» BRIEF:
The lines from the first line of the entries through the line containing "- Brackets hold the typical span" are to be repeated exactly, with both of those lines included.

Dataset entries:
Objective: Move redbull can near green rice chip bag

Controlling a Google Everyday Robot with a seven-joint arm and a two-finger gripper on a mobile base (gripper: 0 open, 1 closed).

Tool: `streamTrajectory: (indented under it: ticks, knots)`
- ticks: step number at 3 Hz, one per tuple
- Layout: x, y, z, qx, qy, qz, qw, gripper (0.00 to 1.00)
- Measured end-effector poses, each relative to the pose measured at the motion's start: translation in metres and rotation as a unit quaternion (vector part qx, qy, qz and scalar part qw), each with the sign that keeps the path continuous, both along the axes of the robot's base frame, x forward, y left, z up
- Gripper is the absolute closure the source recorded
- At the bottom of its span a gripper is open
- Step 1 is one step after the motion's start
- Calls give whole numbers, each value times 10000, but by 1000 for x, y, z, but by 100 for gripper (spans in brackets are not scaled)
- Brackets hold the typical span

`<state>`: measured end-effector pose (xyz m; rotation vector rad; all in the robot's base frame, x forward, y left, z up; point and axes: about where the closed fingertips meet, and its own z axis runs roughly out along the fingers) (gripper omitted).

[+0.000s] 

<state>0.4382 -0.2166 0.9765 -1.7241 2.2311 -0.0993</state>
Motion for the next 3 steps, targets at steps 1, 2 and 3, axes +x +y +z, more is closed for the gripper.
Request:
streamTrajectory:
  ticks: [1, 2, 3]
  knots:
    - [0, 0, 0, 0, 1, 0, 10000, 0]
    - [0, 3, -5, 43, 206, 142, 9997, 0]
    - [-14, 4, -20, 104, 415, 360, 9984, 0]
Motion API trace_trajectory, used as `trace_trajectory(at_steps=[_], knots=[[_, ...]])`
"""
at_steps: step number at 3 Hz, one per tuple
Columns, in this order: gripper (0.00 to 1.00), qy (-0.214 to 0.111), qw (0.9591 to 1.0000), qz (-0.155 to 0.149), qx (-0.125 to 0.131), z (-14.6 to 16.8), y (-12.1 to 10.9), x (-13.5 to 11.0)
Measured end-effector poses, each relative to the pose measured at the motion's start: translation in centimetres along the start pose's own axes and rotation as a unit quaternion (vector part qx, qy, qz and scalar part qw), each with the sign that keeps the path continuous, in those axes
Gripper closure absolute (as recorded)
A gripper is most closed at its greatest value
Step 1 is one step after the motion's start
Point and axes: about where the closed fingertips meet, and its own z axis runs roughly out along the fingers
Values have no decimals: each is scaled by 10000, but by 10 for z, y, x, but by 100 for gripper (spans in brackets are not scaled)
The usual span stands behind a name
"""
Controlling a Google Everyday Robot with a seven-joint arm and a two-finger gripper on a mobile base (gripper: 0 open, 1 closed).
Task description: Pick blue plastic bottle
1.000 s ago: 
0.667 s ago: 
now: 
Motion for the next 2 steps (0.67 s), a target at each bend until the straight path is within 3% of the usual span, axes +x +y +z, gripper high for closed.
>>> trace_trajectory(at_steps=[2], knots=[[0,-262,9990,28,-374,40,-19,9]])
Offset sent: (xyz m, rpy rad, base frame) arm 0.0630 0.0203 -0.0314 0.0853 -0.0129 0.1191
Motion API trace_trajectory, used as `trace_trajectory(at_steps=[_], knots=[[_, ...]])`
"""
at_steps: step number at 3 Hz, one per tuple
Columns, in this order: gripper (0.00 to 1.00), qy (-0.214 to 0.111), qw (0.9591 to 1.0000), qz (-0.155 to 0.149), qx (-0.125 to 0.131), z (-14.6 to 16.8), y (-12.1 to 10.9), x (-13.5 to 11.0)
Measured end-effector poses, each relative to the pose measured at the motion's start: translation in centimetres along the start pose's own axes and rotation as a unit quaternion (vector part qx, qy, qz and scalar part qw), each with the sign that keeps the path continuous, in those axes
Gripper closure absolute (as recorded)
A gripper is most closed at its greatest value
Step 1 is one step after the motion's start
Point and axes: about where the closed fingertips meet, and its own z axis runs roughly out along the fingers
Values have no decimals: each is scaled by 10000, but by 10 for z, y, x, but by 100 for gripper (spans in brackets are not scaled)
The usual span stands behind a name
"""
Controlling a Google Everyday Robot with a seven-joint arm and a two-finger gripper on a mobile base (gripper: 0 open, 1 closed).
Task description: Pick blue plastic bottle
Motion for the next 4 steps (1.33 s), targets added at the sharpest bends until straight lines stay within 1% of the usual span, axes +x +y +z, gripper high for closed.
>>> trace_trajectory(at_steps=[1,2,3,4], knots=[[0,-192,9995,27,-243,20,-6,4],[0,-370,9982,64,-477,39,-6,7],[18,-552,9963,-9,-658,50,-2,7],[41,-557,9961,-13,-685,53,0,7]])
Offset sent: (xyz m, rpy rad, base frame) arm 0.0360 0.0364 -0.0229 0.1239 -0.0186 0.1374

» EXERCISE OUTPUT:
Objective: Move redbull can near green rice chip bag

Controlling a Google Everyday Robot with a seven-joint arm and a two-finger gripper on a mobile base (gripper: 0 open, 1 closed).

Tool: `streamTrajectory: (indented under it: ticks, knots)`
- ticks: step number at 3 Hz, one per tuple
- Layout: x, y, z, qx, qy, qz, qw, gripper (0.00 to 1.00)
- Measured end-effector poses, each relative to the pose measured at the motion's start: translation in metres and rotation as a unit quaternion (vector part qx, qy, qz and scalar part qw), each with the sign that keeps the path continuous, both along the axes of the robot's base frame, x forward, y left, z up
- Gripper is the absolute closure the source recorded
- At the bottom of its span a gripper is open
- Step 1 is one step after the motion's start
- Calls give whole numbers, each value times 10000, but by 1000 for x, y, z, but by 100 for gripper (spans in brackets are not scaled)
- Brackets hold the typical span

That concludes the response.